» **Data**
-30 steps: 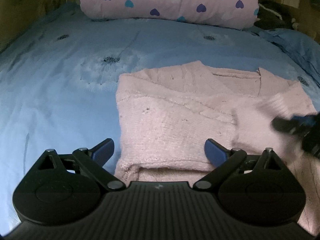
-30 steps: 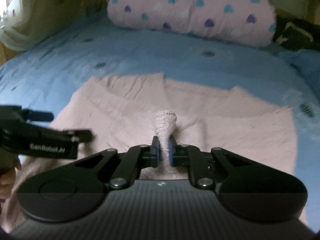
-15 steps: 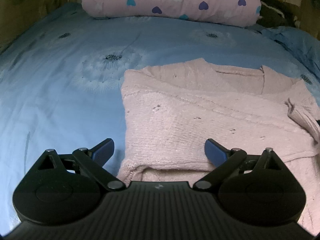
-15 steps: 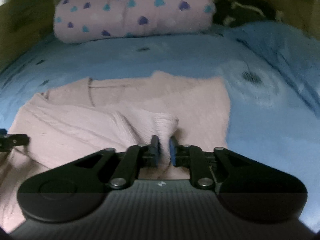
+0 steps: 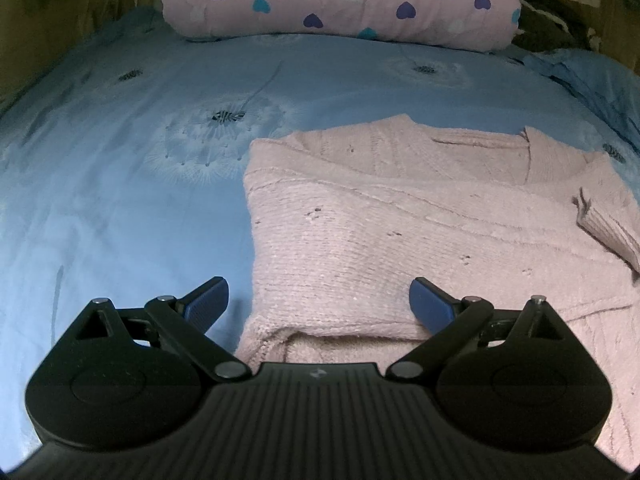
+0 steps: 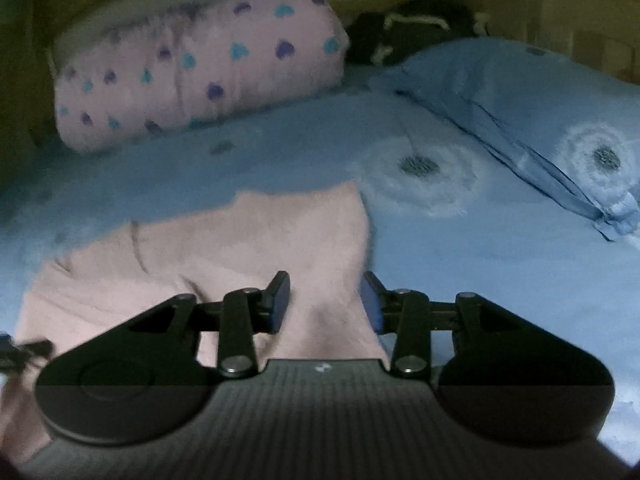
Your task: Fold small clothes
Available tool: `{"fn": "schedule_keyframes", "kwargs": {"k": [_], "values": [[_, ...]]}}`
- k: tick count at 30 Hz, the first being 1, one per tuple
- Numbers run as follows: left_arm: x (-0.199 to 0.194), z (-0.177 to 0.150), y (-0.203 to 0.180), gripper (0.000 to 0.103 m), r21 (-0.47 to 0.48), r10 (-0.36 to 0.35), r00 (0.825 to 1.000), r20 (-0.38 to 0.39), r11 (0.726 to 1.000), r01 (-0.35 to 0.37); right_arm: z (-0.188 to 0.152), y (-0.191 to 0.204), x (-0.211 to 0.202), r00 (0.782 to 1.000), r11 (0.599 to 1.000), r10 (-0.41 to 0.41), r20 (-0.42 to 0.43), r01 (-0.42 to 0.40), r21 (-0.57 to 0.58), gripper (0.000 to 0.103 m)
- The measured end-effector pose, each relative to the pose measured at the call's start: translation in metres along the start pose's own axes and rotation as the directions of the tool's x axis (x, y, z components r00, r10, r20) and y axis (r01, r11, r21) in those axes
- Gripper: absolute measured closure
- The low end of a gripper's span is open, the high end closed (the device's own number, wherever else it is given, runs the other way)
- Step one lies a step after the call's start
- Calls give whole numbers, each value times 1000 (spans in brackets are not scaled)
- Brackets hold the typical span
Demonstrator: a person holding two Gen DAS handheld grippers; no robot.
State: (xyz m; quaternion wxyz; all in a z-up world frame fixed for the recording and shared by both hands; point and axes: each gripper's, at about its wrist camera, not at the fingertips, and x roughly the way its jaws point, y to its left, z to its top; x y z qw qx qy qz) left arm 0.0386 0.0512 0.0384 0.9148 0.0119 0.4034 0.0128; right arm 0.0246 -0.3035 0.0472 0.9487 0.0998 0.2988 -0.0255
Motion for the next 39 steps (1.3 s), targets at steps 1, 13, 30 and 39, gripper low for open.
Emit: {"fn": "schedule_keyframes", "kwargs": {"k": [1, 13, 30, 39], "values": [[0, 0, 0, 4, 0, 1, 1000, 0, 1000, -1, 0, 6, -1, 1000, 1000, 25, 7, -25, -14, 61], [2, 2, 2, 4, -17, -8, 1000, -4, 1000, 8, -22, 94, 24, 994, 899, 104, -42, -112, -422, 73], [-4, 3, 0, 4, -20, -6, 1000, 6, 1000, 7, 1, 2, -14, 974, 905, -221, -54, 184, -384, 90], [-2, 3, 1, 4, -25, -9, 1000, 0, 1000, 9, 25, 39, -1, 999, 944, -13, -32, 2, -329, 52]]}}
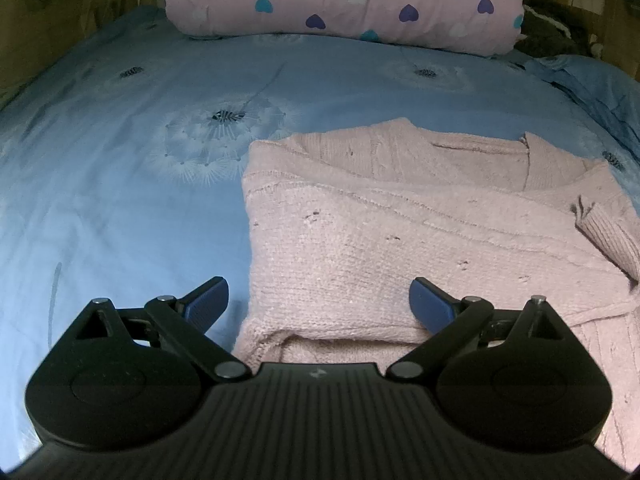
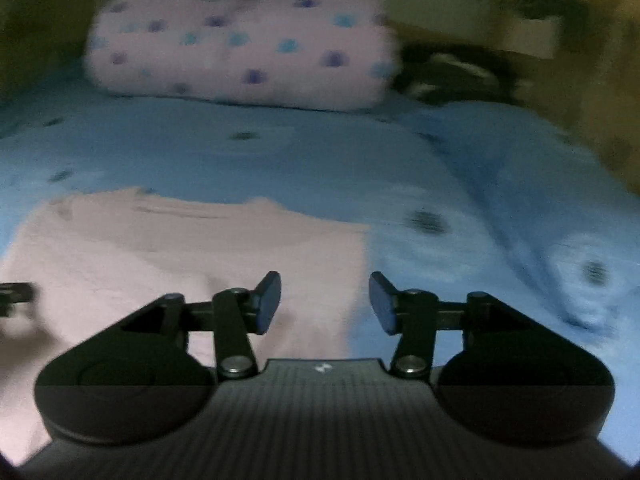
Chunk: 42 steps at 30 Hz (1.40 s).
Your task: Fold small clothes
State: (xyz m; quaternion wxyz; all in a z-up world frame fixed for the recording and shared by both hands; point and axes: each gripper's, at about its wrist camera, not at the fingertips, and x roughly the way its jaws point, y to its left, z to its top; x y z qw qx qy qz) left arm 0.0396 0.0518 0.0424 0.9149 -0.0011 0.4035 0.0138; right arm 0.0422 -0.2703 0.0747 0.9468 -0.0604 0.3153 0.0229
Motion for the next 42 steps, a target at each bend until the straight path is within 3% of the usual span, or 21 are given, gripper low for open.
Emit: {"fn": "schedule_keyframes", "kwargs": {"k": [3, 7, 8, 9, 10, 17, 22, 25, 28, 29, 33, 37, 42], "values": [[0, 1, 2, 4, -8, 0, 1000, -2, 1000, 0, -1, 32, 17, 996, 994, 90, -28, -91, -57, 52], [0, 2, 4, 4, -17, -3, 1000, 0, 1000, 3, -7, 59, 37, 990, 989, 115, -76, -122, -87, 53], [1, 2, 4, 4, -17, -3, 1000, -1, 1000, 3, -8, 60, 42, 989, 989, 112, -94, -121, -91, 61], [0, 2, 3, 4, -17, -4, 1000, -1, 1000, 4, -10, 61, 44, 989, 989, 103, -104, -113, -91, 93], [0, 2, 4, 4, -16, -5, 1000, -1, 1000, 5, -12, 60, 46, 989, 991, 85, -118, -97, -94, 88], [0, 1, 4, 4, -12, -3, 1000, -2, 1000, 3, -18, 16, 15, 996, 999, -28, -88, 25, -43, 89], [1, -1, 1, 4, -2, 0, 1000, -3, 1000, 0, -30, -24, 4, 982, 997, -13, -186, 27, 74, 86], [1, -2, 1, 4, -1, 1, 1000, -4, 1000, -1, -34, -36, -2, 976, 993, -10, -215, 34, 109, 76], [1, -2, 1, 4, -2, 1, 1000, -5, 1000, -1, -26, -33, -14, 988, 993, -88, -130, 97, 62, 58], [1, -1, 0, 4, 0, 2, 1000, -4, 1000, -2, -21, -32, -14, 991, 995, -88, -96, 93, 47, 51], [0, -1, -1, 4, 8, 5, 1000, 3, 1000, -5, -7, -16, 8, 997, 1000, 29, -71, -29, 0, 51], [-6, 1, 3, 4, -4, -17, 998, 54, 1000, 17, -1, 1, 49, 985, 992, 126, -122, -127, -3, 51], [-16, 7, 11, 4, -36, -28, 991, 130, 999, 33, -11, 17, 79, 970, 983, 150, -192, -167, -77, 52]]}}
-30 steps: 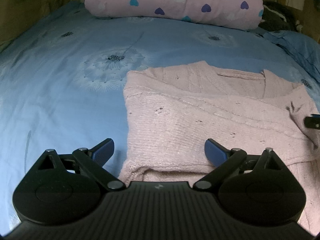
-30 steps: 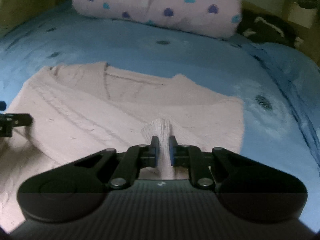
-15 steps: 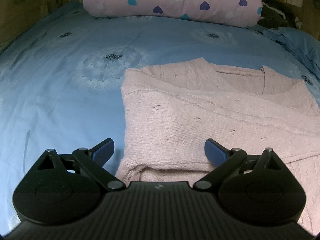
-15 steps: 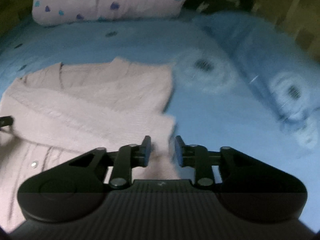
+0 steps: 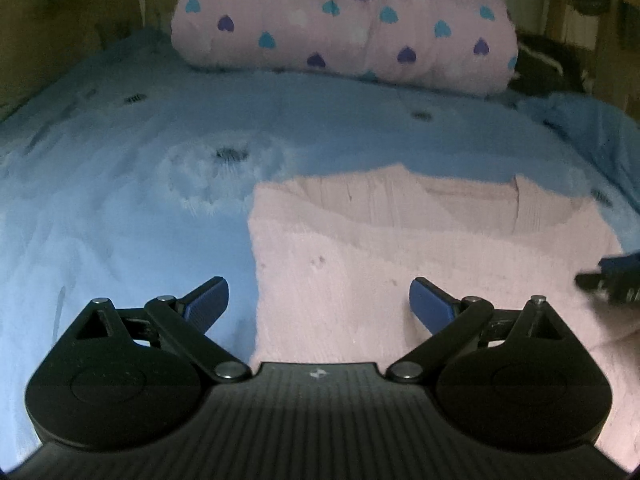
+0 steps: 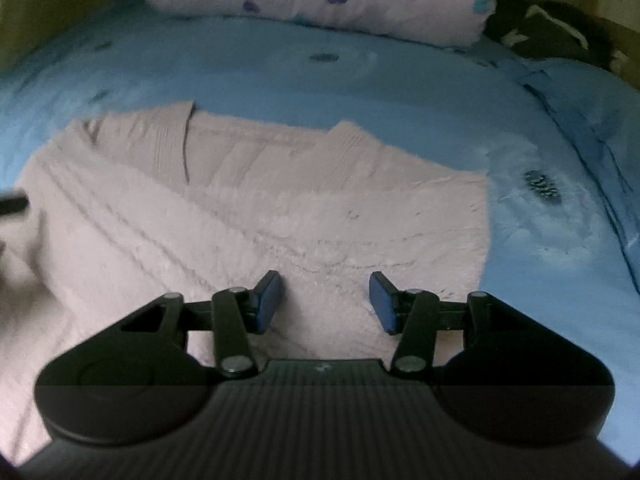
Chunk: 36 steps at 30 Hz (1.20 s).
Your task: Fold small clothes
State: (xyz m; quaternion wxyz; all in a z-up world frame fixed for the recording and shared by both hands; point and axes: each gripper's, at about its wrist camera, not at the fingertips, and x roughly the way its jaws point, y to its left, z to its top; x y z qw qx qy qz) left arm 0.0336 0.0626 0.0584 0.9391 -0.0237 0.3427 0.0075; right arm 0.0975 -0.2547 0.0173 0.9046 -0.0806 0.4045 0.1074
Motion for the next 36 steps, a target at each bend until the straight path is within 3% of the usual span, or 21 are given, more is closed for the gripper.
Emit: {"fn": "schedule_keyframes", "kwargs": {"k": [4, 7, 10, 11, 12, 13, 15, 19, 22, 26, 28, 32, 34, 36], "values": [[-3, 3, 0, 4, 8, -2, 999, 46, 1000, 1, -6, -8, -12, 999, 999, 35, 12, -34, -21, 52], [0, 8, -2, 4, 23, -3, 1000, 30, 1000, 2, -8, -18, -14, 1000, 999, -18, 23, 19, -49, 52], [8, 13, -7, 4, 42, 13, 1000, 12, 999, -13, -16, -19, -11, 1000, 995, 21, 7, -20, -98, 53], [12, 13, -9, 4, 47, 15, 1000, 5, 999, -15, -17, -19, -11, 999, 994, 31, 10, -30, -107, 67], [15, 14, -11, 4, 51, 18, 1000, -2, 999, -18, -17, -19, -13, 998, 992, 64, 0, -63, -109, 89], [17, 14, -12, 4, 53, 21, 1000, -4, 998, -20, -16, -19, -14, 995, 990, 95, -11, -95, -101, 90], [19, 14, -14, 4, 46, 21, 1000, 5, 999, -22, -13, -13, -19, 997, 989, 75, -2, -74, -124, 92], [25, 17, -18, 4, 40, 46, 998, 40, 998, -48, 5, -5, -32, 995, 979, -26, 100, 46, -198, 92], [40, 17, -23, 4, 66, 103, 994, 43, 992, -106, 14, -1, -17, 986, 963, -117, 115, 141, -228, 92], [70, 9, -20, 3, 80, 155, 988, -10, 985, -153, 5, -7, 17, 991, 975, -120, 58, 129, -179, 89], [77, 5, -12, 0, 40, 138, 990, -5, 990, -137, -5, -7, 23, 985, 977, -130, 116, 147, -154, 88], [82, 5, -5, 0, 3, 118, 993, -15, 993, -118, -8, -4, 21, 979, 971, -145, 143, 169, -171, 87], [79, 6, -4, 0, 6, 108, 994, -17, 994, -108, -9, -6, 17, 975, 970, -163, 154, 187, -155, 77], [72, 9, 0, 0, -3, 87, 996, -30, 996, -87, -11, -7, 6, 969, 973, -184, 165, 204, -112, 57]]}}
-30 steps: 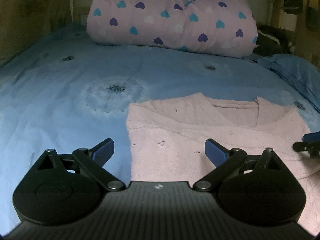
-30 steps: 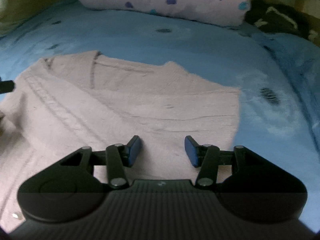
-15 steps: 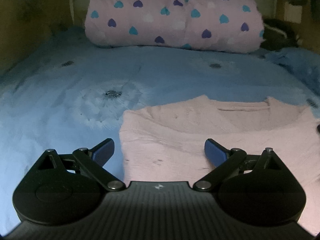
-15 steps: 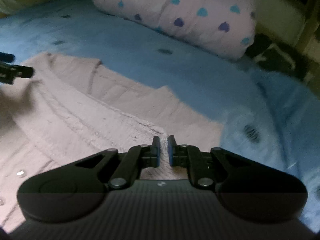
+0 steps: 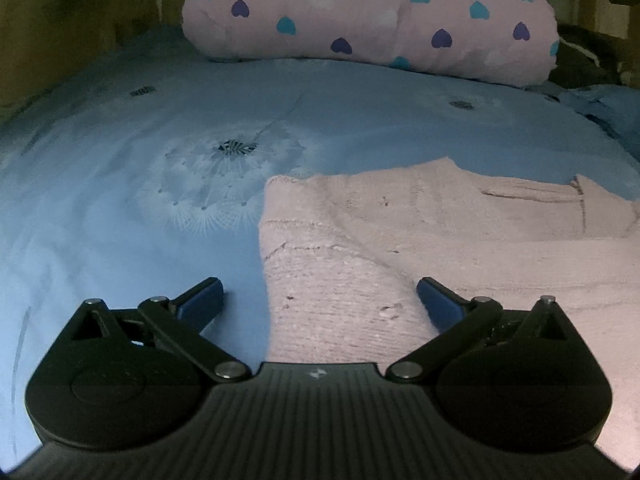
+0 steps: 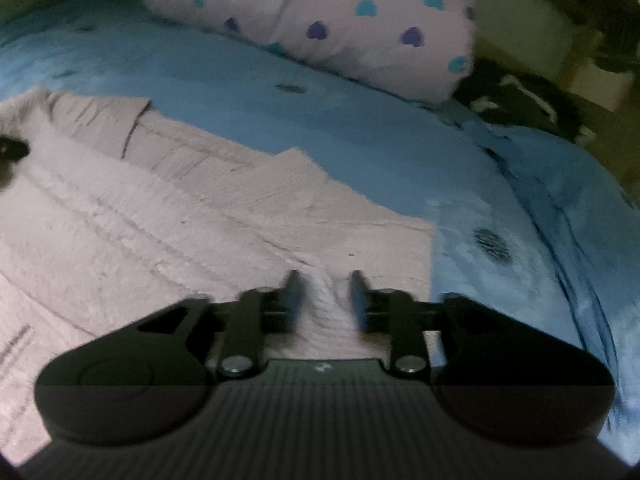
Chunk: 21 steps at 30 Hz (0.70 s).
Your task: Fold small clothes
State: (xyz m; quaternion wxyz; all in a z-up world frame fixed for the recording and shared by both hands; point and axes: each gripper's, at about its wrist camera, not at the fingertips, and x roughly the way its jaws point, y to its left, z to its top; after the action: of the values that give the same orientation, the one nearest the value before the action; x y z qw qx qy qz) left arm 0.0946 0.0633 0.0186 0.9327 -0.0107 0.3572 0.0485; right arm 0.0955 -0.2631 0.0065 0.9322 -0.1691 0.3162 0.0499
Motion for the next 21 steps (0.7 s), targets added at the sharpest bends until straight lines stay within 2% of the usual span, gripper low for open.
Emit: {"fn": "schedule_keyframes", "kwargs": {"k": [4, 10, 15, 21], "values": [[-25, 4, 4, 0, -18, -27, 1000, -9, 999, 27, -7, 0, -32, 999, 998, 40, 25, -41, 47, 54], [-77, 6, -3, 0, 28, -52, 999, -13, 998, 52, -18, 10, -86, 997, 996, 59, 56, -62, 66, 54], [-121, 1, -5, 0, 26, -117, 993, -18, 993, 118, -24, 13, -135, 990, 986, 109, 94, -119, 113, 54], [-163, -15, -9, 0, 39, -143, 990, -17, 989, 144, -37, 17, -182, 982, 977, 144, 121, -160, 138, 54]]}}
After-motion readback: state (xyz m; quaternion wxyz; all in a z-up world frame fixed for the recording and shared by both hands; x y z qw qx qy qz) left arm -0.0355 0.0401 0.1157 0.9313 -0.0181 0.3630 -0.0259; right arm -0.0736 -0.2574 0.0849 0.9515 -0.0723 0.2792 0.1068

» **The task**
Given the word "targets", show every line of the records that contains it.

» **Task answer**
Motion for the next 39 steps (1.3 s), targets at steps 1, 13, 30 and 39, gripper low for open.
Motion for the next 21 steps (0.7 s), targets added at the sharpest bends until straight lines stay within 2% of the usual span, gripper low for open.

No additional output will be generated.